Kyverno

Supported OS Linux Windows Mac OS

Integration version2.2.0

Overview

This check monitors Kyverno through the Datadog Agent.

Setup

Follow the instructions below to install and configure this check for an Agent running in your Kubernetes environment. For more information about configuration in containerized environments, see the Autodiscovery Integration Templates for guidance.

Installation

Starting from Agent release 7.56.0, the Kyverno check is included in the Datadog Agent package. No additional installation is needed in your environment.

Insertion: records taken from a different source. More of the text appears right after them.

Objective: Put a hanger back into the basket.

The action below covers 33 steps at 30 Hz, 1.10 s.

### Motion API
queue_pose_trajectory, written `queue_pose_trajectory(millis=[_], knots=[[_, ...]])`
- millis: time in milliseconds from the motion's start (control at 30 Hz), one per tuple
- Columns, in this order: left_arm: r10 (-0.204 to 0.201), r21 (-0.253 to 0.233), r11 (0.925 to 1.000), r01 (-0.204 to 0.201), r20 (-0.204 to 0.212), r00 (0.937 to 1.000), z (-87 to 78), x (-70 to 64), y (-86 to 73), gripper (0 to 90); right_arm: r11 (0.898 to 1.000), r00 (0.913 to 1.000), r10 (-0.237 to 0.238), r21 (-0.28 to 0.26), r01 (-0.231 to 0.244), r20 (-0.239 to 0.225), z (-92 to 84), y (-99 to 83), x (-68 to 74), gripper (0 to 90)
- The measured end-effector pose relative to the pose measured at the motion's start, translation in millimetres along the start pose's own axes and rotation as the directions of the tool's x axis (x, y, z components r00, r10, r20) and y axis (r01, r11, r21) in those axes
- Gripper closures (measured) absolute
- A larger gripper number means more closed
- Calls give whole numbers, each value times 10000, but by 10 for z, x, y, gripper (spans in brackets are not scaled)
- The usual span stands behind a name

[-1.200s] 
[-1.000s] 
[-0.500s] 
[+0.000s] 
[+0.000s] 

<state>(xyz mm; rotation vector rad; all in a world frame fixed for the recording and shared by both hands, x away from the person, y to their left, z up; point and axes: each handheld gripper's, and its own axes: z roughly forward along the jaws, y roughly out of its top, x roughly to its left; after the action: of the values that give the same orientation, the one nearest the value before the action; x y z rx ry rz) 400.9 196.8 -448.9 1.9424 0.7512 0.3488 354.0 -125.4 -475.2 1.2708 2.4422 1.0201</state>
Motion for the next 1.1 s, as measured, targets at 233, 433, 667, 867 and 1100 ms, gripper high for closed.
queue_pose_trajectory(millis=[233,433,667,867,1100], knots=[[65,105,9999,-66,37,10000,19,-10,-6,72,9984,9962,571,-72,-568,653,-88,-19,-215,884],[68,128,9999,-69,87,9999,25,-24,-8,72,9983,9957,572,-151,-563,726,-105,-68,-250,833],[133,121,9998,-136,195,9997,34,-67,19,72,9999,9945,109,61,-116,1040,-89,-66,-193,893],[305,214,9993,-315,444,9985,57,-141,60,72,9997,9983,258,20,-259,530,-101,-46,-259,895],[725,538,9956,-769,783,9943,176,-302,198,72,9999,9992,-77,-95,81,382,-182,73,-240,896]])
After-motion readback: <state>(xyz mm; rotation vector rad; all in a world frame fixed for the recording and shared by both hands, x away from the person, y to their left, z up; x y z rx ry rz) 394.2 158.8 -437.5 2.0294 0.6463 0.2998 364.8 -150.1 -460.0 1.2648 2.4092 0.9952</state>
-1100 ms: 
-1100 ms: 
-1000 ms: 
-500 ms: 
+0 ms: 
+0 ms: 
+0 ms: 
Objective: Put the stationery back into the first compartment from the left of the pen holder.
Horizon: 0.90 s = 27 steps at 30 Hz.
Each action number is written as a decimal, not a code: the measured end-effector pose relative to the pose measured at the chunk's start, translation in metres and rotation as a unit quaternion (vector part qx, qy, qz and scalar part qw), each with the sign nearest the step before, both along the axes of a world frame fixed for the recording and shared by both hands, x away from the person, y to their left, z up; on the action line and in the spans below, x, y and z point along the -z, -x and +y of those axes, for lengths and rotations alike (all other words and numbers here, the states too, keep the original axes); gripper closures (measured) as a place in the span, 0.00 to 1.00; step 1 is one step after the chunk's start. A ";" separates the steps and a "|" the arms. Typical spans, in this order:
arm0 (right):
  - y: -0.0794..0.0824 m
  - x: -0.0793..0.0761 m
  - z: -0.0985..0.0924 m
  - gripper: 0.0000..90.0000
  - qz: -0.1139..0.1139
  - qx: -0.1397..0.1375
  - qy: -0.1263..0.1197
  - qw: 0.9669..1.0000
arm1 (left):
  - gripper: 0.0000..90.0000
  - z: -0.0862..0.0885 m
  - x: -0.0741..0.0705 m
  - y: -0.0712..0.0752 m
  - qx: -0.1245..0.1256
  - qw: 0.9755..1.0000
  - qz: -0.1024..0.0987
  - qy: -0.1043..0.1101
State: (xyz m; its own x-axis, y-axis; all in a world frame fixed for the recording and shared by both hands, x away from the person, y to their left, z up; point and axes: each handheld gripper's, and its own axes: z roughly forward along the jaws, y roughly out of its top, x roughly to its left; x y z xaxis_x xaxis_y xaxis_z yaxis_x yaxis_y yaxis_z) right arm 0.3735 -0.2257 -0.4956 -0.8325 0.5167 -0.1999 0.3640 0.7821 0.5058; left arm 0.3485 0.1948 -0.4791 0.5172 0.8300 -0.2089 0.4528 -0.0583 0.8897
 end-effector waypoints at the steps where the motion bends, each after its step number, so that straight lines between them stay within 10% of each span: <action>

This check uses OpenMetrics to collect metrics from the OpenMetrics endpoint that Kyverno exposes, which requires Python 3.

Configuration

Kyverno consists of multiple controllers such as Backup, Admissions, Cleanup, and Reports controllers. Each of these controllers can be monitored. Each Kyverno controller has Prometheus-formatted metrics readily available at /metrics on port 8000. For the Agent to start collecting metrics, the Kyverno controller pods need to be annotated. For more information about annotations, refer to the Autodiscovery Integration Templates for guidance. You can find additional configuration options by reviewing the sample kyverno.d/conf.yaml.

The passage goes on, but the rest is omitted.